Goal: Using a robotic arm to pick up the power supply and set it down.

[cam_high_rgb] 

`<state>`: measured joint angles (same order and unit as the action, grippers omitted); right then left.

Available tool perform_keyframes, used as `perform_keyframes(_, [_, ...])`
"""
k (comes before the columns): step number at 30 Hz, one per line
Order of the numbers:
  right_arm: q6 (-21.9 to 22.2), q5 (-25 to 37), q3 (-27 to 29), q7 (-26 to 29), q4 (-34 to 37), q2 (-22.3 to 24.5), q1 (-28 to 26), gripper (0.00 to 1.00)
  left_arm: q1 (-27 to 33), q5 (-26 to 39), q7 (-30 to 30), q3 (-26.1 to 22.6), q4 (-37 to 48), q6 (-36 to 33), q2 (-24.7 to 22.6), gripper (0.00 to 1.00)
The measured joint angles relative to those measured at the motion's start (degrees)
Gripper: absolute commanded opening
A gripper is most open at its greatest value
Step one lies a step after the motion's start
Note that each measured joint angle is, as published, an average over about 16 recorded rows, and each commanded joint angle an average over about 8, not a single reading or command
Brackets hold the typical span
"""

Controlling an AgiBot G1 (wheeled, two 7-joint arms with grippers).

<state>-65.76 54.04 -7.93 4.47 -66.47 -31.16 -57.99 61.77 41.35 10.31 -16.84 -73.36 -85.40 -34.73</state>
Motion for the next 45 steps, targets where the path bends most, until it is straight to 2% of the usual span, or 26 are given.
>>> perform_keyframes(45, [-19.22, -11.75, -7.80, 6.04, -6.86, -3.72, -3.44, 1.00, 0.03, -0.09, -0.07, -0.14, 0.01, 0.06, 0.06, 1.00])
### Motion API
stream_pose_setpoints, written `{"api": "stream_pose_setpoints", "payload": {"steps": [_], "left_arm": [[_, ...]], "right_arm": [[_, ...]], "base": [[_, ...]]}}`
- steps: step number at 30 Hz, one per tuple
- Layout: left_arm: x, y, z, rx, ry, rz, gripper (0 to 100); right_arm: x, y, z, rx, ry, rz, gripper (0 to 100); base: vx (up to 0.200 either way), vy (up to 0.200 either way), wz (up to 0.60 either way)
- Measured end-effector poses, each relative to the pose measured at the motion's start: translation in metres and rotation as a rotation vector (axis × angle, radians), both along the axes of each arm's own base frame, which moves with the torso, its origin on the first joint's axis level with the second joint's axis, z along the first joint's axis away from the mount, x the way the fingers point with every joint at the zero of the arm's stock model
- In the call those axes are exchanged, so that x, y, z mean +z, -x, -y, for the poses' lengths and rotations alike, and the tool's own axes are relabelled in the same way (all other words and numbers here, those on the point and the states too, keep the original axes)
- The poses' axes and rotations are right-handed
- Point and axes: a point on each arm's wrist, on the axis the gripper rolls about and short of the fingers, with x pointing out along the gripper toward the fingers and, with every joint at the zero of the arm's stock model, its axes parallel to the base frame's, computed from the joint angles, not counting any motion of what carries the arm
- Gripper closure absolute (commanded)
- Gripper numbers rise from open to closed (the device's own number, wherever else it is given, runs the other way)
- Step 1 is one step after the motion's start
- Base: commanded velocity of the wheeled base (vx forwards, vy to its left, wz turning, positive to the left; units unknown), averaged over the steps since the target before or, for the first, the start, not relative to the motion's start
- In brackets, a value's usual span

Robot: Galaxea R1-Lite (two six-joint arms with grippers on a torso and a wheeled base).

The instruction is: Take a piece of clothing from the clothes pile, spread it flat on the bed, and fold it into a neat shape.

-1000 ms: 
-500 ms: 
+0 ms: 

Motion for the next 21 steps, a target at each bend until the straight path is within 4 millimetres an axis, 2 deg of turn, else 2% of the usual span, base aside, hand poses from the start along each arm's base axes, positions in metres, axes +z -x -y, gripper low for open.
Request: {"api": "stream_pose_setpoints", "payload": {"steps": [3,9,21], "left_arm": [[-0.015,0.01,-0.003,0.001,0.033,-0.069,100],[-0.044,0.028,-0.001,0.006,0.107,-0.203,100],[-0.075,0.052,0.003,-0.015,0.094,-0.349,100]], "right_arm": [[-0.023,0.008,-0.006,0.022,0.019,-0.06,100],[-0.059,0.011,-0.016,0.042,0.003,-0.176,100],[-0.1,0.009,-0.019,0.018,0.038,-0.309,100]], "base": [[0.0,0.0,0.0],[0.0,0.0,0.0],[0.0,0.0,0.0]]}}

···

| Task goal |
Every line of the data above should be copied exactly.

| Reply |
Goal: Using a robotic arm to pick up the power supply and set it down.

[cam_high_rgb] 

`<state>`: measured joint angles (same order and unit as the action, grippers omitted); right then left.

Available tool perform_keyframes, used as `perform_keyframes(_, [_, ...])`
"""
k (comes before the columns): step number at 30 Hz, one per line
Order of the numbers:
  right_arm: q6 (-21.9 to 22.2), q5 (-25 to 37), q3 (-27 to 29), q7 (-26 to 29), q4 (-34 to 37), q2 (-22.3 to 24.5), q1 (-28 to 26), gripper (0.00 to 1.00)
  left_arm: q1 (-27 to 33), q5 (-26 to 39), q7 (-30 to 30), q3 (-26.1 to 22.6), q4 (-37 to 48), q6 (-36 to 33), q2 (-24.7 to 22.6), gripper (0.00 to 1.00)
The measured joint angles relative to those measured at the motion's start (degrees)
Gripper: absolute commanded opening
A gripper is most open at its greatest value
Step one lies a step after the motion's start
Note that each measured joint angle is, as published, an average over about 16 recorded rows, and each commanded joint angle an average over about 8, not a single reading or command
Brackets hold the typical span
"""

Controlling an AgiBot G1 (wheeled, two 7-joint arms with grippers).

<state>-65.76 54.04 -7.93 4.47 -66.47 -31.16 -57.99 61.77 41.35 10.31 -16.84 -73.36 -85.40 -34.73</state>
Motion for the next 45 steps, targets where the path bends most, until it is straight to 2% of the usual span, or 26 are given.
>>> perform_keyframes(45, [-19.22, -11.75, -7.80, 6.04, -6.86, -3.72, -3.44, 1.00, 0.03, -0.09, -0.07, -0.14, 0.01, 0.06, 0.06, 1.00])
### Motion API
stream_pose_setpoints, written `{"api": "stream_pose_setpoints", "payload": {"steps": [_], "left_arm": [[_, ...]], "right_arm": [[_, ...]], "base": [[_, ...]]}}`
- steps: step number at 30 Hz, one per tuple
- Layout: left_arm: x, y, z, rx, ry, rz, gripper (0 to 100); right_arm: x, y, z, rx, ry, rz, gripper (0 to 100); base: vx (up to 0.200 either way), vy (up to 0.200 either way), wz (up to 0.60 either way)
- Measured end-effector poses, each relative to the pose measured at the motion's start: translation in metres and rotation as a rotation vector (axis × angle, radians), both along the axes of each arm's own base frame, which moves with the torso, its origin on the first joint's axis level with the second joint's axis, z along the first joint's axis away from the mount, x the way the fingers point with every joint at the zero of the arm's stock model
- In the call those axes are exchanged, so that x, y, z mean +z, -x, -y, for the poses' lengths and rotations alike, and the tool's own axes are relabelled in the same way (all other words and numbers here, those on the point and the states too, keep the original axes)
- The poses' axes and rotations are right-handed
- Point and axes: a point on each arm's wrist, on the axis the gripper rolls about and short of the fingers, with x pointing out along the gripper toward the fingers and, with every joint at the zero of the arm's stock model, its axes parallel to the base frame's, computed from the joint angles, not counting any motion of what carries the arm
- Gripper closure absolute (commanded)
- Gripper numbers rise from open to closed (the device's own number, wherever else it is given, runs the other way)
- Step 1 is one step after the motion's start
- Base: commanded velocity of the wheeled base (vx forwards, vy to its left, wz turning, positive to the left; units unknown), averaged over the steps since the target before or, for the first, the start, not relative to the motion's start
- In brackets, a value's usual span

Robot: Galaxea R1-Lite (two six-joint arms with grippers on a torso and a wheeled base).

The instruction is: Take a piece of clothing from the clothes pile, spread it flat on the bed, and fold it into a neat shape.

-1000 ms: 
-500 ms: 
+0 ms: 

Motion for the next 21 steps, a target at each bend until the straight path is within 4 millimetres an axis, 2 deg of turn, else 2% of the usual span, base aside, hand poses from the start along each arm's base axes, positions in metres, axes +z -x -y, gripper low for open.
Request: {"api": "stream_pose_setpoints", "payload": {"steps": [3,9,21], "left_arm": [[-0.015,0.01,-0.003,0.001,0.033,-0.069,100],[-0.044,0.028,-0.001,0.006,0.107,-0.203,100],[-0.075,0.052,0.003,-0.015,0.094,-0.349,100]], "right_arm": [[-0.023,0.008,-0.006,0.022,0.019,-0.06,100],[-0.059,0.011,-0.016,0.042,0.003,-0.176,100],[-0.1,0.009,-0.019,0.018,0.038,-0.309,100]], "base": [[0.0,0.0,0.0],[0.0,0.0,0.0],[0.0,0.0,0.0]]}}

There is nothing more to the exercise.